See For Yourselves

As Chinonye Chukwu’s arresting historical drama Till reaches cinemas this week, Storyboard Editor Ella Kemp puts together a perfect watchlist to keep the conversation going.

The story of Till is the story of Mamie Till, the educator, activist and mother of Emmett Till, the 14-year-old boy who was murdered in 1955. It is a story of grief, love, resilience and above all else, the story of family.

It’s based on true events, but also boasts a singular directorial vision courtesy of filmmaker Chinonye Chukwu behind the camera, and Danielle Deadwyler in the role of Mamie. It’s a film that demands a conversation once you leave the cinema – to wrestle with the truth and build a better future. Here are five films to help you do just that.

Clemency

Before Till, there was Clemency. Chukwu’s second feature as writer-director, the 2019 drama won her the Grand Jury Prize for U.S. Dramatic Competition at the Sundance Film Festival (making Chukwu the first Black woman to win the award).

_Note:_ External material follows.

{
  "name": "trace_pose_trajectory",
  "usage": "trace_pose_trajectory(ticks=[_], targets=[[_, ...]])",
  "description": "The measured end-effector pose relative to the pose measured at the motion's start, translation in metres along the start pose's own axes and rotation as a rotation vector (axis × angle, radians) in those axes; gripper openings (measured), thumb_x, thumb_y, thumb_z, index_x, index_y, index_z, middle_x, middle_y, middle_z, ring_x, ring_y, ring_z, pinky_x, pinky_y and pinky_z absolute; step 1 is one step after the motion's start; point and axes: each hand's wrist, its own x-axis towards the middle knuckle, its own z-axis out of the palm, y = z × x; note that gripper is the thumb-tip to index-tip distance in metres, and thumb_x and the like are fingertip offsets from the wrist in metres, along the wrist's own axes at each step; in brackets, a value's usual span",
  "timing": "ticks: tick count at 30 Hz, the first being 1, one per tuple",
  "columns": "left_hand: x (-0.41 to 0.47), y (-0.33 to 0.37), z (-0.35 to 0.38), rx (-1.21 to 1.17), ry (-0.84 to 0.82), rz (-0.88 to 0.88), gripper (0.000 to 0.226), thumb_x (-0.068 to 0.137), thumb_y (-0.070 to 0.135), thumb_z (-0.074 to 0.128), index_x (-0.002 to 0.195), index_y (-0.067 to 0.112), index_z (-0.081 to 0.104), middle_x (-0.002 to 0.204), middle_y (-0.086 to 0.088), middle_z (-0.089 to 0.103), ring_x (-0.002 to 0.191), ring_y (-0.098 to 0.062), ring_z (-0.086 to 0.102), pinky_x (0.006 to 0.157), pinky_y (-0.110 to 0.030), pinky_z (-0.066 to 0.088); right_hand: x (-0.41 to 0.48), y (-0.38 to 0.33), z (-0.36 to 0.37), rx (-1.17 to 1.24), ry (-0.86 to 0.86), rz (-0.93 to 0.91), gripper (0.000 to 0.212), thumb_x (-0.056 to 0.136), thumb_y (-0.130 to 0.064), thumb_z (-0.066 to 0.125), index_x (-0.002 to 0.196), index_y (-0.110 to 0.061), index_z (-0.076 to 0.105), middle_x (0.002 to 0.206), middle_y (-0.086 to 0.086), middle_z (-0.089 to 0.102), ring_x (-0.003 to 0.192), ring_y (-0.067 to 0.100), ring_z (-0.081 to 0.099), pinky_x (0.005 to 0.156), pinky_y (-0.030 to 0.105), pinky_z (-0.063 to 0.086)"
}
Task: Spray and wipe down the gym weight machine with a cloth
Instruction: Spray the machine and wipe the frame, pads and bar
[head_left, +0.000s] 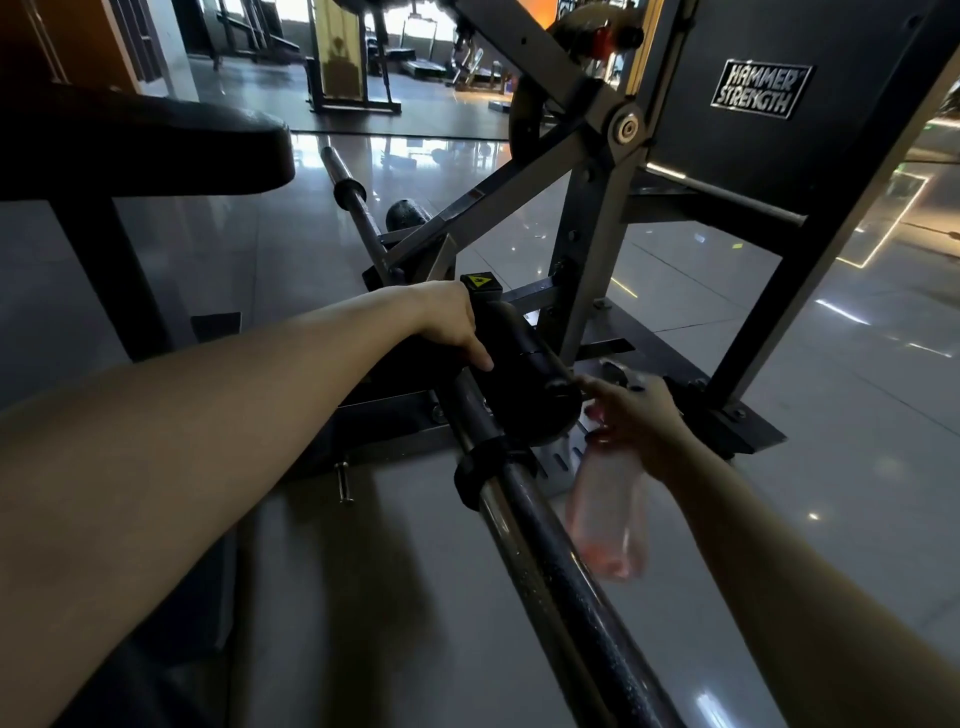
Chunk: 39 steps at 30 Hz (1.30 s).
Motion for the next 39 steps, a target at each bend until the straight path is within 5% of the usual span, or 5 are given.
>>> trace_pose_trajectory(ticks=[5,20,26,34,39], targets=[[0.005,0.004,0.001,0.005,-0.009,0.013,0.051,0.068,0.058,0.086,0.094,0.014,0.081,0.097,-0.002,0.076,0.093,-0.019,0.071,0.091,-0.04,0.059,-0.006,-0.039,-0.005,-0.417,-0.12,-0.19,0.015,0.09,-0.018,0.073,0.085,-0.003,0.07,0.075,0.011,0.068,0.058,0.011,0.058,0.057,0.025,0.044],[0.004,0.003,0.003,0.037,0.029,0.022,0.048,0.072,0.058,0.084,0.087,0.013,0.079,0.092,-0.006,0.075,0.089,-0.021,0.07,0.085,-0.039,0.058,0.008,-0.054,0.037,-0.313,-0.003,-0.26,0.017,0.092,-0.025,0.069,0.098,-0.01,0.073,0.084,0.014,0.072,0.08,0.03,0.072,0.079,0.055,0.06],[0.004,0.001,0.002,-0.008,0.01,0.015,0.046,0.072,0.054,0.085,0.095,0.015,0.08,0.098,-0.003,0.076,0.093,-0.018,0.071,0.09,-0.038,0.058,0.008,-0.05,0.017,-0.371,0.036,-0.29,0.018,0.087,-0.025,0.072,0.083,-0.007,0.07,0.073,0.009,0.069,0.07,0.028,0.067,0.073,0.049,0.057],[0.003,0.006,0.0,-0.006,0.013,0.015,0.042,0.073,0.05,0.086,0.093,0.014,0.08,0.095,-0.003,0.076,0.09,-0.019,0.072,0.086,-0.036,0.06,-0.001,-0.016,0.031,-0.567,0.078,-0.123,0.109,0.03,-0.1,0.059,0.102,-0.018,0.058,0.098,0.004,0.07,0.088,0.026,0.07,0.076,0.05,0.061],[0.001,0.0,-0.001,-0.059,0.011,0.005,0.054,0.075,0.048,0.086,0.114,0.013,0.076,0.112,-0.002,0.072,0.102,-0.019,0.068,0.093,-0.035,0.056,0.005,-0.012,0.027,-0.232,0.034,-0.102,0.04,0.068,-0.046,0.089,0.079,-0.016,0.066,0.083,0.011,0.073,0.079,0.027,0.074,0.075,0.053,0.062]])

Much of Till shows signs of Clemency: in the way it spotlights Black women with unflinching honesty, care and patience, relying on nothing else in the frame to really make you feel why this matters. Alfre Woodward delivers the performance of a lifetime as Warden Bernadine Williams, a prison officer facing a dilemma as a prisoner maintains his innocence until the very day of his execution.

Selma

The importance of peaceful protesting can’t be overstated – nor can the power of a lucid, humane, straightforward retelling of one of the most vital movements in history. Ava DuVernay is behind the camera to, like Chukwu, retell a key event in history with great care as she reframes the Selma to Montgomery protest marches in 1965.

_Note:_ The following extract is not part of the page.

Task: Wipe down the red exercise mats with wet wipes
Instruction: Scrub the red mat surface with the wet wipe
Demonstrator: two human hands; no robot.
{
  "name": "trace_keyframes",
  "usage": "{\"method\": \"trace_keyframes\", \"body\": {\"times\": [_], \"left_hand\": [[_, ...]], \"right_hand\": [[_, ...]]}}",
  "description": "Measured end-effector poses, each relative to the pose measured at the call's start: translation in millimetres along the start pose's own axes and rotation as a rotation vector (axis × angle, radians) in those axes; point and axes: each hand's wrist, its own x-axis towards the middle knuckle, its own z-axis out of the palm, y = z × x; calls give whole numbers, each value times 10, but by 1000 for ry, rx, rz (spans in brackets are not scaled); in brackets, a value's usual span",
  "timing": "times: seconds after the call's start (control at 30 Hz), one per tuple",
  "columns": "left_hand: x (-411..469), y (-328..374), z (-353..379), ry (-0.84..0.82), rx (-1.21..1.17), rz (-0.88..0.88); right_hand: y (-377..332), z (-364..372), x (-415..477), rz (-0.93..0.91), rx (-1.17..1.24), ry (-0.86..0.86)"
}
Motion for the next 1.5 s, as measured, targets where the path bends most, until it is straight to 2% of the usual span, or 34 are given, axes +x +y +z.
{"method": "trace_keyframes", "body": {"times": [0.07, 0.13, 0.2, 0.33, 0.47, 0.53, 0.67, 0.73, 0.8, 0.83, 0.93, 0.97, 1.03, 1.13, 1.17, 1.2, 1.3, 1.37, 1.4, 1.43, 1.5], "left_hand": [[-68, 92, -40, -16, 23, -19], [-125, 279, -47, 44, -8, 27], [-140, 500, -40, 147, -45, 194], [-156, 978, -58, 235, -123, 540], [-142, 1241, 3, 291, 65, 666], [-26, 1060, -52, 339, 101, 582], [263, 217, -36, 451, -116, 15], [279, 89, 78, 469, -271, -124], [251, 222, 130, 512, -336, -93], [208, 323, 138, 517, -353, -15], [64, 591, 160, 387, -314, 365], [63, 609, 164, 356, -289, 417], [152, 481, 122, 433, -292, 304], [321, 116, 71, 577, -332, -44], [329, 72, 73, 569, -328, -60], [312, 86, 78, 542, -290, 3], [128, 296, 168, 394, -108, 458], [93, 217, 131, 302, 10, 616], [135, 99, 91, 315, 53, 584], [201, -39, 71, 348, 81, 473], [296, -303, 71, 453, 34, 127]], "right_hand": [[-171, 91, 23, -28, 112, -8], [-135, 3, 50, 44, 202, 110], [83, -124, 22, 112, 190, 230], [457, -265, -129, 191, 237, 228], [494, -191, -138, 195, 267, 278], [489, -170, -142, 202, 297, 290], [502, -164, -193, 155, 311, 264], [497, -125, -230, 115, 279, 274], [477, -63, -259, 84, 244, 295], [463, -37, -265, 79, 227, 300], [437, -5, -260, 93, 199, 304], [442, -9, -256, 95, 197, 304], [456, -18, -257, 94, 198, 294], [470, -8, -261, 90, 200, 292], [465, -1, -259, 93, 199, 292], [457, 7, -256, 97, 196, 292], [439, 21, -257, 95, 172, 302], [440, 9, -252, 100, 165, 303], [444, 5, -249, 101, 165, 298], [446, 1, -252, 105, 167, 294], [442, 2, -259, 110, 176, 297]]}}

The list of brilliant performances is long: David Oyelowo, André Hollandm Colman Domingo, Niecy Nash, Wendell Pierce, Tessa Thompson, LaKeith Stanfield and so many more. One to rewatch on the big screen – and to have an Oscars do-over for – as soon as possible.

If Beale Street Could Talk

Till would be nothing without its loving understand of the lengths a mother will go to. It’s a similar priority given to Barry Jenkins’ If Beale Street Could Talk, a James Baldwin adaptation dealing with a different kind of racial injustice but which won Regina King an Oscar for her role as Sharon Rivers, a mother hellbent on finding justice for her family.

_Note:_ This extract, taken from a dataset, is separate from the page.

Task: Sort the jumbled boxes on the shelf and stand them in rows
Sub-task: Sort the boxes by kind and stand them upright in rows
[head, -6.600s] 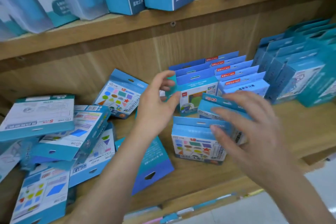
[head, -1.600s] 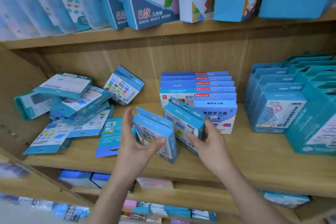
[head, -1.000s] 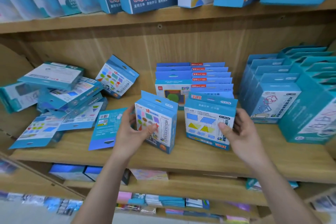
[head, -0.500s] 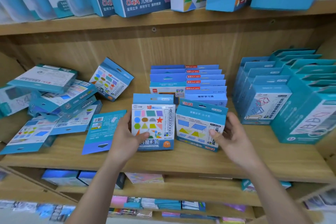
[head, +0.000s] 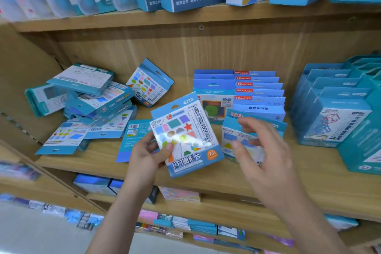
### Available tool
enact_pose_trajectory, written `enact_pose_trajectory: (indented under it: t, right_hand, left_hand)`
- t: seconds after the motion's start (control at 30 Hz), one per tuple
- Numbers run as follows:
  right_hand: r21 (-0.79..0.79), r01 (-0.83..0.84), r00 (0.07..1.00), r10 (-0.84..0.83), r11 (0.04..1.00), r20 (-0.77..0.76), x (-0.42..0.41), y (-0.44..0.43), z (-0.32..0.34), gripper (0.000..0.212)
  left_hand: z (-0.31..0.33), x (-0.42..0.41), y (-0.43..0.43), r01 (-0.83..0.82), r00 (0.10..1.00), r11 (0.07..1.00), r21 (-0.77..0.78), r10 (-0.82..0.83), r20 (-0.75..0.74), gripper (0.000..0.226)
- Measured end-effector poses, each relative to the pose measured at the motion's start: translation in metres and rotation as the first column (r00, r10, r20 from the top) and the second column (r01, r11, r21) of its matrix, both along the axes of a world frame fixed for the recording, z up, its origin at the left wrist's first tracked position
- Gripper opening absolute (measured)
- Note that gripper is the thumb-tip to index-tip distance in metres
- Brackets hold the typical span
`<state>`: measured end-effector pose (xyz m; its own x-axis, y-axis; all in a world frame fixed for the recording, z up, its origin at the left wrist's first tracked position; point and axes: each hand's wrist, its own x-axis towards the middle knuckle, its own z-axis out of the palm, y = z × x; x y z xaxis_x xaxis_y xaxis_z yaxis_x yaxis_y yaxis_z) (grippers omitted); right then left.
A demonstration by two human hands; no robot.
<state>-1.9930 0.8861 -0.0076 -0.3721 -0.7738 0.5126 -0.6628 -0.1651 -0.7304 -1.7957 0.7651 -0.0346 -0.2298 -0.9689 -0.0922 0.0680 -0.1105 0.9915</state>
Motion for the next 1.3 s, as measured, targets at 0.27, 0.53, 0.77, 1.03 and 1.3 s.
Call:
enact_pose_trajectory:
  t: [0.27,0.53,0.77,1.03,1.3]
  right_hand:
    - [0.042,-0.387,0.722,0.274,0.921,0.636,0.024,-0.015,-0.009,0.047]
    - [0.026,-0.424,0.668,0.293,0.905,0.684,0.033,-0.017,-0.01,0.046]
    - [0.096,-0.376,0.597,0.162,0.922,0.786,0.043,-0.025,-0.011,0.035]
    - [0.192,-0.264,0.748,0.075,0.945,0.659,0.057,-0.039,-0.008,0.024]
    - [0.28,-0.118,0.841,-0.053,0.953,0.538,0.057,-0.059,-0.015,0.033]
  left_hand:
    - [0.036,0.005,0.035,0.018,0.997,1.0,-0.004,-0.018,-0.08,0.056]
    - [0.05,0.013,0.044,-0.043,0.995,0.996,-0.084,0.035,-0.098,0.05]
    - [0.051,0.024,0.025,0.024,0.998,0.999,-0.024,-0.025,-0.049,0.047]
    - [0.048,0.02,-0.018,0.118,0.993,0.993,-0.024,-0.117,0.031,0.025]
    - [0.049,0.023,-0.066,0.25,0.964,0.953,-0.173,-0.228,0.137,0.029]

Jenkins’ film also has a similar focus on light – both Till and Beale Street are simply beautiful to look at, which can often be neglected in heavy stories about endless pain and hardship. The lens is soft, the colours warm, every frame leaving room for hope to seep in. Many could learn from it.

The Harder They Fall

Before Mamie, Deadwyler’s first blockbuster role was in Jeymes Samuel’s subversive Western The Harder They Fall as fast-shootin’ Cuffee. The character is effervescent, toying with gender presentation and grappling with their past as a soldier after being born into slavery in 1842.

The film is impossibly alive, stylish, slick and fun – but there is still a throughline in Deadwyler’s work from this to Till: you don’t survive in either of these worlds without the determination and chutzpah to keep you alive and kicking until the bitter end.

Saint Omer

The centrepiece of Till is a breathtaking one-shot of Mamie as she is cross-examined in the courthouse, seeking justice for the murder of her son who was innocent. The camera stays on Deadwyler, her eyes rolling back, her lip quivering but her posture remaining steadfast. It’s completely shattering.

For a similar style, Alice Diop’s forthcoming courtroom drama Saint Omer should fill the void. The film spends the vast majority of the runtime on Laurence Coly (Guslagie Malanga), a Senegalese woman on trial for murdering her 15-month-old child. There is a similar difficult reckoning with just how much strength it takes to be a mother, comparable framing that dares to just be still. It demands to be seen on the big screen.

Till is in cinemas from January 6 across the UK.